WHAT YOU HAVE TO DO: Go through the records below and report each line with "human" in it.

SUPPLIED DATA:

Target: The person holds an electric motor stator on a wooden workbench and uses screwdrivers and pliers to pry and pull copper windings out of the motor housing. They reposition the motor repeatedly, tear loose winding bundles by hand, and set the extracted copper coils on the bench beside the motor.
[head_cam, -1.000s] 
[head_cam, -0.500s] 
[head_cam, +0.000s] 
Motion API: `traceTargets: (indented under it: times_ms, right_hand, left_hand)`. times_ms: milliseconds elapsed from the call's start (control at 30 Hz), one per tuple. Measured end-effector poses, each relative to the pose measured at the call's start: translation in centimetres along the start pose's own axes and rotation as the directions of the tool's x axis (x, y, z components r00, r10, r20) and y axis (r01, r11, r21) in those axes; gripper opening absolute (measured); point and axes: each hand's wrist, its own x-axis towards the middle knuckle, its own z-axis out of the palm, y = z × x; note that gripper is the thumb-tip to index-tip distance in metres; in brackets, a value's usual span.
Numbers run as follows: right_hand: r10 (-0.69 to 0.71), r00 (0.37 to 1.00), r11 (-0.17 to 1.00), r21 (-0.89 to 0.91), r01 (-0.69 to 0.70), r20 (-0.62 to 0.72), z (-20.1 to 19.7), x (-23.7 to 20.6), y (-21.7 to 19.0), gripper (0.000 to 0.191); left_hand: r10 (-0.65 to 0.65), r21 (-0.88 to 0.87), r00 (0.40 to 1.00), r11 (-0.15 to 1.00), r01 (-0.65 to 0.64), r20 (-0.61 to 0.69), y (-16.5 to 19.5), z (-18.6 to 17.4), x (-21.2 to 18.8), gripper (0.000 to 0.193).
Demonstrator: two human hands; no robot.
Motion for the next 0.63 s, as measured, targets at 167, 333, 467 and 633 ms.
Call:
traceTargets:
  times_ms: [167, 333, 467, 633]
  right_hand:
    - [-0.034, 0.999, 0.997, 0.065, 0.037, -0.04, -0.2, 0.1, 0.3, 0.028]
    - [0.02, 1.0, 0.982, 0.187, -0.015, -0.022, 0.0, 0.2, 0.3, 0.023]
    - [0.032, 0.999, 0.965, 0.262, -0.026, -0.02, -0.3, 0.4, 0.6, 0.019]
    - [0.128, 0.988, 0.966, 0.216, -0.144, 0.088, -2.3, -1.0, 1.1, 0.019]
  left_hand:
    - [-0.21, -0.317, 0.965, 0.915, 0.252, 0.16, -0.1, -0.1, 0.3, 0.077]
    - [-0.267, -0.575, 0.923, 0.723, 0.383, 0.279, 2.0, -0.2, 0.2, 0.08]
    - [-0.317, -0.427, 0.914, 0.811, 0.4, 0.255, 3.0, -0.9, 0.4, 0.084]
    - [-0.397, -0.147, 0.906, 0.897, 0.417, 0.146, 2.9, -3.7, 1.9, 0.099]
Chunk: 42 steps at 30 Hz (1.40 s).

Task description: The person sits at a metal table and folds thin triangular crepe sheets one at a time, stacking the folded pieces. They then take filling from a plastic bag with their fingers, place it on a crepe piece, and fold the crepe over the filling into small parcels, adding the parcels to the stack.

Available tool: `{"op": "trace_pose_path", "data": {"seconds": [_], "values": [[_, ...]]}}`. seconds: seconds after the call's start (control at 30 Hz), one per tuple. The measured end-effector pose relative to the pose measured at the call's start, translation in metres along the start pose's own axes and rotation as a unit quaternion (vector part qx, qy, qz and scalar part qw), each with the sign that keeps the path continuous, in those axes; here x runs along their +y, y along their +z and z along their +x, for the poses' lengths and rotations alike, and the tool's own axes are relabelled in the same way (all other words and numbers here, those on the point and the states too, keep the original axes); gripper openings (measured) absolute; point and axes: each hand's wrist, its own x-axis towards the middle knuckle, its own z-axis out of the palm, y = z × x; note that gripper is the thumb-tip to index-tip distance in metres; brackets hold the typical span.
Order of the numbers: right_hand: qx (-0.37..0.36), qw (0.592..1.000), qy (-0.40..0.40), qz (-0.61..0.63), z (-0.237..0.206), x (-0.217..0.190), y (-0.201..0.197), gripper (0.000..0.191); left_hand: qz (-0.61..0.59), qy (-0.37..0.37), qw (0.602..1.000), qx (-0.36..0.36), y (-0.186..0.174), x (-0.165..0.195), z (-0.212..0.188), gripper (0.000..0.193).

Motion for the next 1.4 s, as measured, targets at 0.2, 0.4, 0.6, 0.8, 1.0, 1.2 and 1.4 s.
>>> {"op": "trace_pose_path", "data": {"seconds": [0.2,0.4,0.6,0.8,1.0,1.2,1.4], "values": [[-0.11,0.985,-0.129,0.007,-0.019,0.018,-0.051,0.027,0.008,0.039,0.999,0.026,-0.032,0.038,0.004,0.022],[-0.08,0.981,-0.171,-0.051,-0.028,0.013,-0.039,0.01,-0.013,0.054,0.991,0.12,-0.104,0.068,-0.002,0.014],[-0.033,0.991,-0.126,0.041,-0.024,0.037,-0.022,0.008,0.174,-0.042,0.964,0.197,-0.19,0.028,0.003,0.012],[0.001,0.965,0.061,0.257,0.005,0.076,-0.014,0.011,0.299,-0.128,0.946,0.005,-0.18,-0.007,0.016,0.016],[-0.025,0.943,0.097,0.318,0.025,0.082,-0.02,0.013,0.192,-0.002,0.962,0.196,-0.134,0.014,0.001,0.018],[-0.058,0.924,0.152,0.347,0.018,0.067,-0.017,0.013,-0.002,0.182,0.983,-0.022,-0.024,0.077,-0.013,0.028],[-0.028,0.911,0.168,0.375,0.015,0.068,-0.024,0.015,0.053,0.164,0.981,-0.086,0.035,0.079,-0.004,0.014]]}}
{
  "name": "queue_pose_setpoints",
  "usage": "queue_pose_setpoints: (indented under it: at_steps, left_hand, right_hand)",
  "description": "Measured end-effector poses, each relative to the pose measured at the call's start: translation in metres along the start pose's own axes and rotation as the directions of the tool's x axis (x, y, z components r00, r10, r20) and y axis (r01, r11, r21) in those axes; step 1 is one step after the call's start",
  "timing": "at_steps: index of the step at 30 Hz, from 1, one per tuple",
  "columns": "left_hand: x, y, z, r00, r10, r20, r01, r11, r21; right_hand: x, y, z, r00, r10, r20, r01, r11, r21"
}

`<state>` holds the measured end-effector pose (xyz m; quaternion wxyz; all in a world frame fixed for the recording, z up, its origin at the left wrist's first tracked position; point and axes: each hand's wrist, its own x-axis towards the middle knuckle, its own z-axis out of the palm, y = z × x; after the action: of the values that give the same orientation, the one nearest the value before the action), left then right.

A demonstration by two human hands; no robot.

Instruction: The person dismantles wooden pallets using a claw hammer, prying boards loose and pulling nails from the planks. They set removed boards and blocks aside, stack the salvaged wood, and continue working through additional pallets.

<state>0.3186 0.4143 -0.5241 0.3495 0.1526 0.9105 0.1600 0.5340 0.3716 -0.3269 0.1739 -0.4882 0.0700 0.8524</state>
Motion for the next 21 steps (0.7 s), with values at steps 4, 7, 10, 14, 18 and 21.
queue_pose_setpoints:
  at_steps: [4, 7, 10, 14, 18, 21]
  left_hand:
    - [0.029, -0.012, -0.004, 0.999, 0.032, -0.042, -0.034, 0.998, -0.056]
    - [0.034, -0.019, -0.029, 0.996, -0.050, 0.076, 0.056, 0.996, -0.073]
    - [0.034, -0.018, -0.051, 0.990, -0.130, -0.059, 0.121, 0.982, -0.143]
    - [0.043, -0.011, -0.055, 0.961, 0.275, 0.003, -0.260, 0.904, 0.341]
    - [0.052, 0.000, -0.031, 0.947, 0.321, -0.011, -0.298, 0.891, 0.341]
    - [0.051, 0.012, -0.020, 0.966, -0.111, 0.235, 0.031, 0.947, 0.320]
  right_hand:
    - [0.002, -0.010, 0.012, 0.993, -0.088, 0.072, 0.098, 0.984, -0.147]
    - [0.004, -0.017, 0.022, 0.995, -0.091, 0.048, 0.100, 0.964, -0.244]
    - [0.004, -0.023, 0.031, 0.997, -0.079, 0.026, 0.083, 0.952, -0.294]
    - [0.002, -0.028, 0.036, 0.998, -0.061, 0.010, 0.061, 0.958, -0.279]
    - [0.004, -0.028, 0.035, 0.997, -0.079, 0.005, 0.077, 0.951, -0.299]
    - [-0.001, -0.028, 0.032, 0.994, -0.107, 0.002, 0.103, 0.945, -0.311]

RESULT FOR THIS TASK:
Demonstrator: two human hands; no robot.
A demonstration by two human hands; no robot.

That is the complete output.